◆ INPUT:
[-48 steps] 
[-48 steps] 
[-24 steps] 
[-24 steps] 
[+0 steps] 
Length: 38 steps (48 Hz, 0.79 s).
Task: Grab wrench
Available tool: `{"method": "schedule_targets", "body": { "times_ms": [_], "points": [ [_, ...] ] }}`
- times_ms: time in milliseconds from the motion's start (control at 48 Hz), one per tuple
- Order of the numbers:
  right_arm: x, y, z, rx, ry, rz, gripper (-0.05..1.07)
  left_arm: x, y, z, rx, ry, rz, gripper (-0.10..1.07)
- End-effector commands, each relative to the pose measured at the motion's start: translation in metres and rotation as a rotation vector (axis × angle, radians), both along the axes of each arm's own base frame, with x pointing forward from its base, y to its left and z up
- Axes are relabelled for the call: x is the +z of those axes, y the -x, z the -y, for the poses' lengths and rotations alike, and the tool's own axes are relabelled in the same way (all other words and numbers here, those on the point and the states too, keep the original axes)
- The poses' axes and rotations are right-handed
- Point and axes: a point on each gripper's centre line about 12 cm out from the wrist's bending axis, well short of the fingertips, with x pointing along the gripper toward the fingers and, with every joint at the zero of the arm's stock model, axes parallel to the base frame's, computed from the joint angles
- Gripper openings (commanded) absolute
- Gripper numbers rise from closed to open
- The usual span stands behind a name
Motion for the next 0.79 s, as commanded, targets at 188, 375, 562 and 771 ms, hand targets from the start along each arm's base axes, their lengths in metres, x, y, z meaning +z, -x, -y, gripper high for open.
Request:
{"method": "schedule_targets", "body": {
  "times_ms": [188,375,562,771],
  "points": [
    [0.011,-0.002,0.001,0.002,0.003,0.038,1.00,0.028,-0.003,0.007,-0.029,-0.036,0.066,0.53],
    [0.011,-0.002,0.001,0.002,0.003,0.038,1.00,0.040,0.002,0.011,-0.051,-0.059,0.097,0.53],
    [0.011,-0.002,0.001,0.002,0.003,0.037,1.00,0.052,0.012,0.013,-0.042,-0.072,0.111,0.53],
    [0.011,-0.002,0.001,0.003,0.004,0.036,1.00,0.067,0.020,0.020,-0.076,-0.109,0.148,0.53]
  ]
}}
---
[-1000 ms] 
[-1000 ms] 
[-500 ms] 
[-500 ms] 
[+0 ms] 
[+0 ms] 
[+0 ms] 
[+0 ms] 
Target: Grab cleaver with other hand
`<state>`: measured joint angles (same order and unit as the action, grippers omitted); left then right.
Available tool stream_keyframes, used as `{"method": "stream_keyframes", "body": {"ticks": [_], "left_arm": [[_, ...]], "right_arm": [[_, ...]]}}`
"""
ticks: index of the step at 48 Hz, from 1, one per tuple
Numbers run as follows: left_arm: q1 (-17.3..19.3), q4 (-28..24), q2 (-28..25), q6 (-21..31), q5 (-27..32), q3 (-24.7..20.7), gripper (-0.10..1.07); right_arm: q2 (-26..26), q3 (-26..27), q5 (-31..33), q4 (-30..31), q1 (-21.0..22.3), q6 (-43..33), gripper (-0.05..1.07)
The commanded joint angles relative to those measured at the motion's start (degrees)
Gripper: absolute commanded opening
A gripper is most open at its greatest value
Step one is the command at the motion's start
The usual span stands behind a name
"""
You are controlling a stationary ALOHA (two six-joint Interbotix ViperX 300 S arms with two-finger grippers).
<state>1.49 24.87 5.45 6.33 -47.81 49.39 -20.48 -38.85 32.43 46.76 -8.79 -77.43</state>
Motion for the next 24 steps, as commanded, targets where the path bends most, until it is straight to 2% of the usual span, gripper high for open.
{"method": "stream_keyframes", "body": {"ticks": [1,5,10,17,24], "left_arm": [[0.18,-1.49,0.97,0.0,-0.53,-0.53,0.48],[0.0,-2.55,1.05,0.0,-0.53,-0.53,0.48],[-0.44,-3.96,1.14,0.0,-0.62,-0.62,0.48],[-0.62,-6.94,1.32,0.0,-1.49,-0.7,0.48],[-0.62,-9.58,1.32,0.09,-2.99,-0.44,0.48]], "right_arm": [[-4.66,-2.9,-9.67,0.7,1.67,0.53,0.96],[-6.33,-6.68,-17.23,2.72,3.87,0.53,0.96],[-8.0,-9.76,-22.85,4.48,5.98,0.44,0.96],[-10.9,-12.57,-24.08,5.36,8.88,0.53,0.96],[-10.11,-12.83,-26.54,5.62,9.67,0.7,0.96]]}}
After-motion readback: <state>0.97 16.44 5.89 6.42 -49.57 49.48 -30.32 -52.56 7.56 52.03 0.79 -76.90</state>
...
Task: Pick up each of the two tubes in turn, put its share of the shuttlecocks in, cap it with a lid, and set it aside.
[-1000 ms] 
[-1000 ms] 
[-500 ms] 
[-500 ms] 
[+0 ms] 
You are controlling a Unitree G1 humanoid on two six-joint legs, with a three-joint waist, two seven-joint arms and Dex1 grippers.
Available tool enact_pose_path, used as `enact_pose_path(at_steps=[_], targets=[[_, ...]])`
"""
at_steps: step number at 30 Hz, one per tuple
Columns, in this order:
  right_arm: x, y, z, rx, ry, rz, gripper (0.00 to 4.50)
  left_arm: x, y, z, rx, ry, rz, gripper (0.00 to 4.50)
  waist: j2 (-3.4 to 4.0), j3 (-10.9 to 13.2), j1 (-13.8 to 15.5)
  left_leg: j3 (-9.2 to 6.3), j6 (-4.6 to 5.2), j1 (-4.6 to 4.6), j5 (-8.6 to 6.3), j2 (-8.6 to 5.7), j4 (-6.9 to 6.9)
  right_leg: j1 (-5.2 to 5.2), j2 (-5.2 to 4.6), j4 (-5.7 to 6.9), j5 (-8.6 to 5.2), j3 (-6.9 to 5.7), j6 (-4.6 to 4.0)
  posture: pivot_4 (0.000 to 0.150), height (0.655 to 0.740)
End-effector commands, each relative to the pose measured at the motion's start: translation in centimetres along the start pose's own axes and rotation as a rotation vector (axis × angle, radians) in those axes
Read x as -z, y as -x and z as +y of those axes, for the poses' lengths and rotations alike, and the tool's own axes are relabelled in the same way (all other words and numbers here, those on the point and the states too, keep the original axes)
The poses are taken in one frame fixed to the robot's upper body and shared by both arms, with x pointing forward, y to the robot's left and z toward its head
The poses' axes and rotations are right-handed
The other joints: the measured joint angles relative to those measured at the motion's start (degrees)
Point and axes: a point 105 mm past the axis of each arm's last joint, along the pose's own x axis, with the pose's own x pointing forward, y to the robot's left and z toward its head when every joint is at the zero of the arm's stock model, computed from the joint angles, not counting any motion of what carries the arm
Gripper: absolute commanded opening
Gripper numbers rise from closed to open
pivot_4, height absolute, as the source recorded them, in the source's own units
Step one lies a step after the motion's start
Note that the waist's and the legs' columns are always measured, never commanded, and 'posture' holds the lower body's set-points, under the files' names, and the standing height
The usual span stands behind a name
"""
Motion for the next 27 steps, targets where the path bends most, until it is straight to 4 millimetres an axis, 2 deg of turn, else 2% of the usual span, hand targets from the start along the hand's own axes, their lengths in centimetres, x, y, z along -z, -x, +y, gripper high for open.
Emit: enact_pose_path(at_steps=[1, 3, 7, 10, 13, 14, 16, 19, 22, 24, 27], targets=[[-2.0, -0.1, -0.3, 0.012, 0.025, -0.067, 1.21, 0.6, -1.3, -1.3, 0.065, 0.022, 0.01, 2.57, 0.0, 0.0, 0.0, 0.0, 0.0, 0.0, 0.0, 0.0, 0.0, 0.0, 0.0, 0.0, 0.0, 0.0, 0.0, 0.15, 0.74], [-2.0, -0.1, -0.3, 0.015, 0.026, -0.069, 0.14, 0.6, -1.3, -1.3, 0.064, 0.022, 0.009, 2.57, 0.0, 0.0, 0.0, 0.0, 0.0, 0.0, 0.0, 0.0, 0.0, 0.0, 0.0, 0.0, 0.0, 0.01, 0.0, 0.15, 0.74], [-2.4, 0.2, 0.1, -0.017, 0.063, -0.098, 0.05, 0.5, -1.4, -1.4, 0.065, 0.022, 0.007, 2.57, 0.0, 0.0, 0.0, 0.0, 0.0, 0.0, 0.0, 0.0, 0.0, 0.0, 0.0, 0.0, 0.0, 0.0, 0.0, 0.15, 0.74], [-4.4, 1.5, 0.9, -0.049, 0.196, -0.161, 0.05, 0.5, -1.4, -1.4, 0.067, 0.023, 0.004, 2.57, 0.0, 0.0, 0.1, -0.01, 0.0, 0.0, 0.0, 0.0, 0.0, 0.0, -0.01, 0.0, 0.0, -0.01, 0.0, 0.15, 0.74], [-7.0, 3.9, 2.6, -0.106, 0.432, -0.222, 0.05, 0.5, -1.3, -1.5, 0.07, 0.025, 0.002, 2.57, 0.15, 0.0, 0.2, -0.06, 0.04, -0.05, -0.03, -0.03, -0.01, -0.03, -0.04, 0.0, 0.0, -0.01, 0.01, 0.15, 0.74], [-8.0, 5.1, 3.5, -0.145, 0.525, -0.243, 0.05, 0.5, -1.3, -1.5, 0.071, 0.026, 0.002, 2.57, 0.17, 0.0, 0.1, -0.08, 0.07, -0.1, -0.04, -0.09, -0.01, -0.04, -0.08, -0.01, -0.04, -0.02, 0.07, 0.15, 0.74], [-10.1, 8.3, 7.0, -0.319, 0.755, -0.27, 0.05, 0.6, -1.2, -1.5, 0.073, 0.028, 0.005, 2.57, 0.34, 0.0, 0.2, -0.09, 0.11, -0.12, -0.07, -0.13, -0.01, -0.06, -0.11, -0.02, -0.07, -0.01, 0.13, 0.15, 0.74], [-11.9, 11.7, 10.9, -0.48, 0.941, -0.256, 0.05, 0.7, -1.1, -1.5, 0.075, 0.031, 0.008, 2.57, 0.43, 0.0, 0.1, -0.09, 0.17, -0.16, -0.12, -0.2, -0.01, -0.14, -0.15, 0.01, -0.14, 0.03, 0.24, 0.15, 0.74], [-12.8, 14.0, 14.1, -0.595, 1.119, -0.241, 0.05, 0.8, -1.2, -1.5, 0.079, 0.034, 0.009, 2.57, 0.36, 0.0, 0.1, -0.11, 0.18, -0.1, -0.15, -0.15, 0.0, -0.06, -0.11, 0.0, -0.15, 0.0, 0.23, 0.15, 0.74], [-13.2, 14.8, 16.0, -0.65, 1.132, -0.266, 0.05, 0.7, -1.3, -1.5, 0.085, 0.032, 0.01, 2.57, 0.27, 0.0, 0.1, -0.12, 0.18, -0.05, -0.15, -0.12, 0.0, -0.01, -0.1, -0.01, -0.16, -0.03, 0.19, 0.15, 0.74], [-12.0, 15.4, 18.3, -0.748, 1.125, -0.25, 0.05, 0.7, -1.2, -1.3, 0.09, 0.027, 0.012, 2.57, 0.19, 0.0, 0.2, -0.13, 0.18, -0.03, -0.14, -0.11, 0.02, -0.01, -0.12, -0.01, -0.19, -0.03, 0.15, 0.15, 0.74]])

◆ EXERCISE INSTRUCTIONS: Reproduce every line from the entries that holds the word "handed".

◆ EXERCISE RESULT:
- The poses' axes and rotations are right-handed
The poses' axes and rotations are right-handed

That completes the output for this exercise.